Objective: To investigate the interrelations between medication adherence, self-management, preference for involvement in treatment decisions and preference for information in asthma patients in primary care.
Methods: One hundred and eighty-five patients from 43 practices completed a series of questionnaires, which included the 'Autonomy Preference Index' (API) [range=0-100], the four-item Morisky self-report medication adherence questionnaire and structured questions about asthma severity, medication and self-management.
Results: The mean (S.D.) for participation preference was 34.5 (15.3) whereas the mean (S.D.) for information preference was 91.1 (9.7). Higher participation preference was associated with stopping medication when feeling better (OR 1.03; 95%CI 1.01-1.06) or feeling worse (OR 1.02; 95%CI 1.0-1.05) but it was not related to asthma severity. Higher information preference was associated with non-adherence to medication (Spearman correlation coefficient 0.166; p=0.035) as well as the wish to receive asthma education (p=0.04) and usage of peak flow meter (p=0.05).
Conclusion: Participation preference was low in general. Higher preference for involvement may entail more motivation for self-management but also lower medication adherence. This may be explained by a continuous internal negotiation process to accept the potentially lifelong demands of the disease.

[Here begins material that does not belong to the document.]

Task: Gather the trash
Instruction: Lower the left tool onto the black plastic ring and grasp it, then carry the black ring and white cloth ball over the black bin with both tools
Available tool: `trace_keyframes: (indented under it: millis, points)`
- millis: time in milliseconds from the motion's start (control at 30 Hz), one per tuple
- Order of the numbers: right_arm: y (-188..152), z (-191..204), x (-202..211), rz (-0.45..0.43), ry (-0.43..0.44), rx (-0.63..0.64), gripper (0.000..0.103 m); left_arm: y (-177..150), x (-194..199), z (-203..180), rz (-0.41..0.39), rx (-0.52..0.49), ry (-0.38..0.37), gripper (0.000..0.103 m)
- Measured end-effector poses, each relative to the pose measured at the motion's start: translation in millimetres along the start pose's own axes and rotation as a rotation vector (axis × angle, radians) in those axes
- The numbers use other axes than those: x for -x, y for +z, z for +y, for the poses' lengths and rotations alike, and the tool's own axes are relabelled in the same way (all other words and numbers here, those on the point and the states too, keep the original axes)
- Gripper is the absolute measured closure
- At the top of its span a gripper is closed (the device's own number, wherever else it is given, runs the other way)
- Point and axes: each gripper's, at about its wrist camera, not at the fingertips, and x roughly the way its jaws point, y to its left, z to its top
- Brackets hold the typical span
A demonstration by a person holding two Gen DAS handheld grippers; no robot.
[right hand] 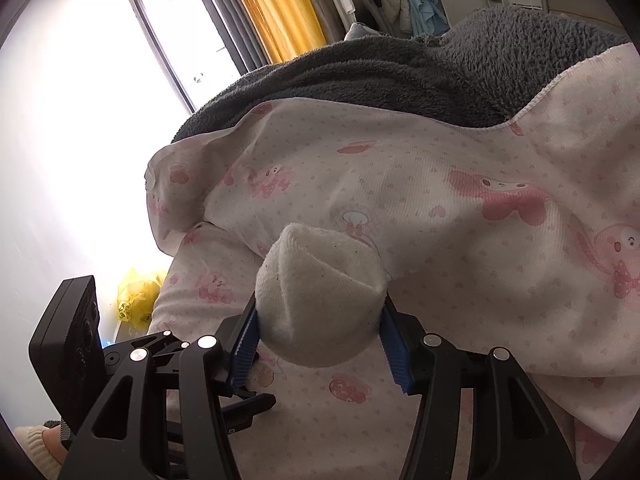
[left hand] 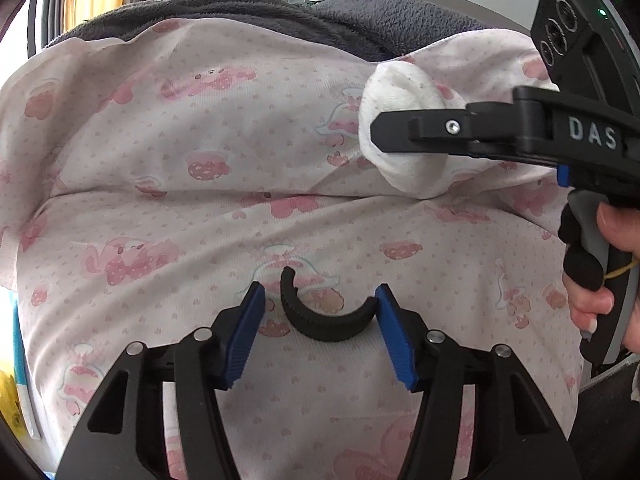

Practice implications: Patients with lower medication adherence may possibly be addressed and empowered by their enhanced preference for participation in treatment decisions. Physicians offering to share treatment decisions may utilise the patients' participation preference to enhance medication adherence. Due to varying participation preferences, optimal patient preference matching, which involves more flexible use of different communication styles, may be necessary to improve outcomes.